What happens in schools?

Class, race and school enjoyment Becoming Adult: How Teenagers Prepare for the World of Work  provides a snapshot of what American teenagers want to be when they grow up and looks in detail at how their workplace skills and attitudes are developed.

Published in 2000, the book is based on a national longitudinal study of American adolescents from 1991 through 1997. Our 2011 economic and technological landscape is quite different from that 20 years ago; however, some of the data the researchers discovered may be worth looking at now in spite of or because of those changes.

In this post, I’ll focus on some of the findings about students’ experiences in and attitudes toward school. I’ll save findings about career aspirations for another day.

The authors

Mihaly Csikszentmihaly is best known for his studies on flow, the mental state in which people are totally engrossed in an activity that is highly challenging but not beyond their capabilities.

Barbara Schneider is currently at Michigan State University. Her research interests focus on how the social contexts of schools and families influence the academic and social well-being of adolescents as they move into adulthood.

The study design

Led by a multidisciplinary team, the study looked at adolescents in grades, 6, 8, 10 and 12. They followed more than 1,000 students in 13 school districts representing a cross section of American communities and schools.

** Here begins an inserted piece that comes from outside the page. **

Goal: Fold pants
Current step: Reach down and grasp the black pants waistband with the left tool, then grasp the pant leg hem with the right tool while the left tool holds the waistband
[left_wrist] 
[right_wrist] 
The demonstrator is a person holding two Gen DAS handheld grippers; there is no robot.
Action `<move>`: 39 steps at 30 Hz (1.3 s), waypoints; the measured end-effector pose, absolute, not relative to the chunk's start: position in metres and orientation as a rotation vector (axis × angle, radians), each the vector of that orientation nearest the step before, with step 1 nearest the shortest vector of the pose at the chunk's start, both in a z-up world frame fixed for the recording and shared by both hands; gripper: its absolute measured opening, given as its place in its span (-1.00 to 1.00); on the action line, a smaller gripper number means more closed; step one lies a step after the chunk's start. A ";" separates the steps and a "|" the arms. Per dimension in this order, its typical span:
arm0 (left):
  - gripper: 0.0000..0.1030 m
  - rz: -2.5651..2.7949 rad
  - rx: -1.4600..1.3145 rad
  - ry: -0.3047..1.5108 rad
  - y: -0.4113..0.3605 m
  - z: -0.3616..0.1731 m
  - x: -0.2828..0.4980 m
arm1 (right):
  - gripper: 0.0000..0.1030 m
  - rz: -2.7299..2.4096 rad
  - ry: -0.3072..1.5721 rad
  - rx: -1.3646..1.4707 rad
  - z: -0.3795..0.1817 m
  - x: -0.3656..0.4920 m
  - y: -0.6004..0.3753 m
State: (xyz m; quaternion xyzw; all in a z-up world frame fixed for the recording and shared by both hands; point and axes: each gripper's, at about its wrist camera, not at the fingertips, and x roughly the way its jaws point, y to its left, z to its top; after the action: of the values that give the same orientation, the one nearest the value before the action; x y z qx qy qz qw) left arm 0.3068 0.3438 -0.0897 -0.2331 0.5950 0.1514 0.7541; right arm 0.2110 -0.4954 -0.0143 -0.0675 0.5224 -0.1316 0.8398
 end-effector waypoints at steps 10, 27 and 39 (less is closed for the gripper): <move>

Researchers used a variety of methods to get data, including:

  • A survey to collect data about what students know about the world of work and factors that may contribute to that knowledge,
  • Daily sampling to determine how students spent their time and how they felt about what they were experiencing
  • Interviews with teens, their parents, and school guidance counselors;
  • Analysis of publications of the schools the teens attended, such as mission statements, budgets, and curriculum descriptions.


1. How students’ school day is spent

Researchers found that only two-thirds of the students’ school day—four hours of a six-hour day—was spent in classes.

  • Students were in core academic classes (math, science, English, foreign language, history, social studies) just over half (55%) of the school day.
  • Students spent about 12% of their school day in classes outside the core subjects, such as art, physical education, and vocational training.
  • Students spent a third of their school day in unstructured time on school grounds outside of class—the halls, lunchroom, gym, library—or outside the building.

The authors point out that the amount of unstructured time is very high compared to many other countries. In Japan, for example, spent almost the entire school day in class, even eating at their desks.

2. How students’ class time is spent

Researchers also examined what students did during the four hours they spent in classes. Their findings are summarized on this pie chart, patterned after Figure 7.1 in Becoming Adult:

Here’s the actual breakdown of class activities by percentages:

23% of class time listening to the teacher lecture
23% of class time during individual work
14% of class time taking tests or quizzes
11% doing homework or studying
9% watching TV or video
6% listening or taking notes
5% in discussion
4% talking to friends or the teacher
3% in group work or lab
2% in other activity

3. How students feel about school activities

What is more interesting than the numbers is the way students felt about various activities. It should be no surprise that students said lectures are neither enjoyable or challenging. However, it may be surprising to learn they regarded classroom lectures and video content as unimportant to their career goals.

School activities that students said were engrossing, challenging, and important to their future goals were:

  • Taking tests and quizzes.
  • Doing individual  work.
  • Doing group work.

Group work came in well behind the other two activities, however.

The only parts of the school academic program that matched tests and quizzes in their ability to engage students were the non-core classes like art, music, and computer classes. Although kids said they really enjoyed those activities, they also said they were not important to their future goals.

Musings: If things haven’t changed much

If student attitudes haven’t changed since this study was done—and that’s a big if—we might need to rethink:

  • whether tests are really worthless,
  • whether homework is bad for kids,
  • whether the flipped classroom with video content at home is a cure for education’s ills,
  • whether group work increases learning that students perceive as valuable to their careers,
  • whether we can make students’ perception of the career value of non-core classes more positive.